Oil and Gas Investor August 2021 Natgas Shoulder Months Canceled Image 1

“I don’t think there is a paradigm shift in the gas-price seasonality as Mother Weather can still swamp exports.” —Eugene Kim, Wood Mackenzie

To satiate gas demand, gas producers will need to make more of it, Di-Odoardo said.

And, “as oil [demand, thus] prices, declines, gas will eventually trade at a premium to oil … accelerating the shift of capital investment toward the sector.”

WoodMac’s view has Henry Hub gas trading at between $3 and $4 going forward.

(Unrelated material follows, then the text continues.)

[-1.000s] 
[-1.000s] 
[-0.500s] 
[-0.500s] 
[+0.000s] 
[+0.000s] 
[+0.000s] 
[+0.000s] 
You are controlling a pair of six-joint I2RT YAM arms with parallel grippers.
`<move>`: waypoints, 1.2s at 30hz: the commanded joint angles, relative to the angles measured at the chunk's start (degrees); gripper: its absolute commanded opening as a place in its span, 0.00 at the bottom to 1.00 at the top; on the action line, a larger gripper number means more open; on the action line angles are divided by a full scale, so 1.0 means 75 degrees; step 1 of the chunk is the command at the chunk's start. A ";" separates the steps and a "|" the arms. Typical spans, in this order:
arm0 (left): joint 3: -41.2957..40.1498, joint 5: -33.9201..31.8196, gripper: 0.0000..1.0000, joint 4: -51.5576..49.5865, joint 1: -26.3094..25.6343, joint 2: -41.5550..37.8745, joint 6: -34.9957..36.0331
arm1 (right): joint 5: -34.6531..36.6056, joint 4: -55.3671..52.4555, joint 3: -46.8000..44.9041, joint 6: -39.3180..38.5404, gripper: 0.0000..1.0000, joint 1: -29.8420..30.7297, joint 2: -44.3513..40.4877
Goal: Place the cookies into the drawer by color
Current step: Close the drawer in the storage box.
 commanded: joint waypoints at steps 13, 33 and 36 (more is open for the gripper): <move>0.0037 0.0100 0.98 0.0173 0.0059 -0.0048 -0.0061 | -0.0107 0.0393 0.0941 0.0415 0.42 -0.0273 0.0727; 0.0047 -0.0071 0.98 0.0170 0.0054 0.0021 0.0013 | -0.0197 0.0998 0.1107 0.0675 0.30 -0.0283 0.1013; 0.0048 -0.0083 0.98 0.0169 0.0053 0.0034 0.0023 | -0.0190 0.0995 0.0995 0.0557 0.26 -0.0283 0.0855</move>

“It is not until after 2040, when global gas demand begins to ease, that Henry Hub and LNG prices start softening due to increased competition of supply,” Di-Odoardo forecasts.

Meanwhile, to supply the gas, the LNG industry needs $330 billion and gas producers need $700 billion, he added.

>$2.50 to 2033

On June 30, Nymex gas futures all the way to December 2033 were all at least $2.51. Yes, to year-end 2033.

Sutton at Six One Commodities said demand abroad for U.S. gas will continue to grow. “The U.S. is the only global exporter that has a well-developed market behind the export points, including ample storage capacity,” he said.

“This new reality erodes the more traditional ‘shoulder’ vs. ‘peak’ demand periods as we have known them—because peaks and troughs in the U.S. domestic market can be offset or even enhanced by market forces in far-flung places.

“It is an exciting time to be in this business.”

The buyers have come

In 2009, Aubrey McClendon called Charif Souki. “You need to turn it around,” the late shale gas producer told the former LNG importer. Souki’s Sabine Pass LNG import facility on the Louisiana coast was nearing completion after more than 10 years in development.

When the work had begun, the U.S. was running out of gas. In the years that passed, the Barnett, Fayetteville, Marcellus and Haynesville happened.

By April of 2012, the Nymex price fell below $2. There was more gas than demand. Demand needed to grow. “You need to turn it around,” McClendon told Souki.

Souki did, spending another several billion to install liquefaction trains. The fully completed Sabine Pass LNG export facility now loads more than 4 Bcf/d.

An import plant in Freeport, Texas, was turned around and ships more than 2 Bcf/d. Other liquefaction capacity is online at four other U.S. coastal terminals. And buildout continues on the Gulf Coast.

Natural gas suppliers built it; the buyers have come.